RE - 1847 - Sessão: 14/12/2016 às 17:00

RELATÓRIO

Cuida-se de recurso eleitoral interposto pelo Diretório Municipal do PARTIDO PROGRESSISTA – PP de Bento Gonçalves, Carlos José Perizzolo e Enio de Paris contra sentença (fls. 80-2v) que julgou desaprovadas as suas contas referentes ao exercício de 2015 e determinou o recolhimento ao Tesouro Nacional da quantia de R$ 21.573,83 (vinte e um mil, quinhentos e setenta e três reais e oitenta e três centavos), relativo ao valor oriundo de fonte vedada, nos termos do art. 14, § 1º, da Resolução TSE n. 23.432/14, e a suspensão da distribuição de novas cotas do Fundo Partidário pelo período de 01 (um) ano.

Os recorrentes interpõem recurso (fls. 84-9), alegando, em síntese, que foi negado ao partido seu direito à ampla defesa, ao passo que a prova testemunhal que pretendia produzir foi indeferida pelo juízo a quo. Nesse contexto, afirmam os recorrentes que os cargos arrolados na sentença não se enquadrariam no conceito de “autoridade”, porquanto seriam meros executores subordinados. Requerem, assim, a reforma da sentença, a fim de que as contas sejam aprovadas.

Nesta instância, a Procuradoria Regional Eleitoral manifestou-se pela anulação da sentença em função da ausência de intimação para alegações finais e, no mérito, pelo seu desprovimento (fls. 92-8).

É o relatório.

VOTO

O recurso é tempestivo.

Preliminares

Inicialmente, abordo a questão suscitada pelo d. Procurador Regional Eleitoral de nulidade da sentença em função de ausência de intimação para alegações finais.

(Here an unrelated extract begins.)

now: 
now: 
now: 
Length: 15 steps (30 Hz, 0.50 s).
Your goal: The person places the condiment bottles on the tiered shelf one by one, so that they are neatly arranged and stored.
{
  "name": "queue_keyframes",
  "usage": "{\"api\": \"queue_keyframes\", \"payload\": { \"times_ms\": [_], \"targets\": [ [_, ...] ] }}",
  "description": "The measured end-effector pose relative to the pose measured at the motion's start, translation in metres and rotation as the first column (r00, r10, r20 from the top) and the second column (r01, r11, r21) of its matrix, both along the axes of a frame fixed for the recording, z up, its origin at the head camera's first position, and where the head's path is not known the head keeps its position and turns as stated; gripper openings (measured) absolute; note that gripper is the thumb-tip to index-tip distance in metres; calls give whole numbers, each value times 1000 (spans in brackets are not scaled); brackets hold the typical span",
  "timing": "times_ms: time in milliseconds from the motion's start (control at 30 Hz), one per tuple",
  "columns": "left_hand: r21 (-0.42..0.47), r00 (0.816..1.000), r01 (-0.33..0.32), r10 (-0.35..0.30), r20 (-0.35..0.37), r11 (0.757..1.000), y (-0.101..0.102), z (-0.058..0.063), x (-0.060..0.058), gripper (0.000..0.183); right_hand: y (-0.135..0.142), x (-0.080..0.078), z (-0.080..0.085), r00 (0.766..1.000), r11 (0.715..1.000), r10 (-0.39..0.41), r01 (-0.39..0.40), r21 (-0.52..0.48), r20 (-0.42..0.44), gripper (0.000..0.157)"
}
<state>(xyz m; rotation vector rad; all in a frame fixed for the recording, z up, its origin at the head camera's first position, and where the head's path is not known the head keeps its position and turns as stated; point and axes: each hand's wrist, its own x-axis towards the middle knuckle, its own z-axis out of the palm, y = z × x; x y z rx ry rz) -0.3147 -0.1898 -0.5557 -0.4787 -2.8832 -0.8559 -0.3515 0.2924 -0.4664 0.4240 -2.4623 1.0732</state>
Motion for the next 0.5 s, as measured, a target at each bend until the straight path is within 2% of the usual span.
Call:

Com efeito, o art. 40 da Resolução n. 23.464/15 do TSE estabelece que encerrada a produção de provas, deve ser dada vista às partes para apresentação de alegações finais.

No caso, não houve produção de provas porque foi indeferido pelo juízo a quo e porque a matéria probatória depende exclusivamente de prova documental que, aliás, foi produzida pelo prestador às fls. 55-65 dos autos, quando trouxe o conteúdo ocupacional dos cargos.

Rejeito, portanto, a prefacial.

 

Sustenta o partido que lhe foi negado o direito à ampla defesa, ao passo que a prova testemunhal que pretendia produzir foi indeferida pelo juízo a quo, a qual confirmaria que os cargos demissíveis ad nutum não se enquadrariam no conceito de autoridades.

Não procede a irresignação da grei partidária, pois as atribuições dos cargos exercidos pelas pessoas enquadradas no conceito de autoridade pública, ou seja, que desempenham funções de chefia e assessoramento, trata-se de matéria cuja comprovação depende exclusivamente de prova documental como referido acima.

No ponto, ressalta-se novamente que o próprio partido juntou aos autos as atribuições dos cargos das pessoas enquadradas pela sentença no conceito de autoridade pública, conforme se infere dos documentos acostados às fls. 55-65.

E, quanto ao conceito de autoridade, a temática é exclusivamente de direito.

Logo, a preliminar de cerceamento de defesa não prospera.

Rejeitadas as preliminares, ao mérito.

 

Mérito

As contas da agremiação recorrente foram desaprovadas em razão do recebimento de recursos provenientes de fonte vedada, consistente em doações de pessoas que ocupam cargos públicos demissíveis ad nutum, ou seja, coordenador, chefe de gabinete, secretário e procurador, no montante total de R$ 21.573,83 (vinte e um mil, quinhentos e setenta e três reais e oitenta e três centavos).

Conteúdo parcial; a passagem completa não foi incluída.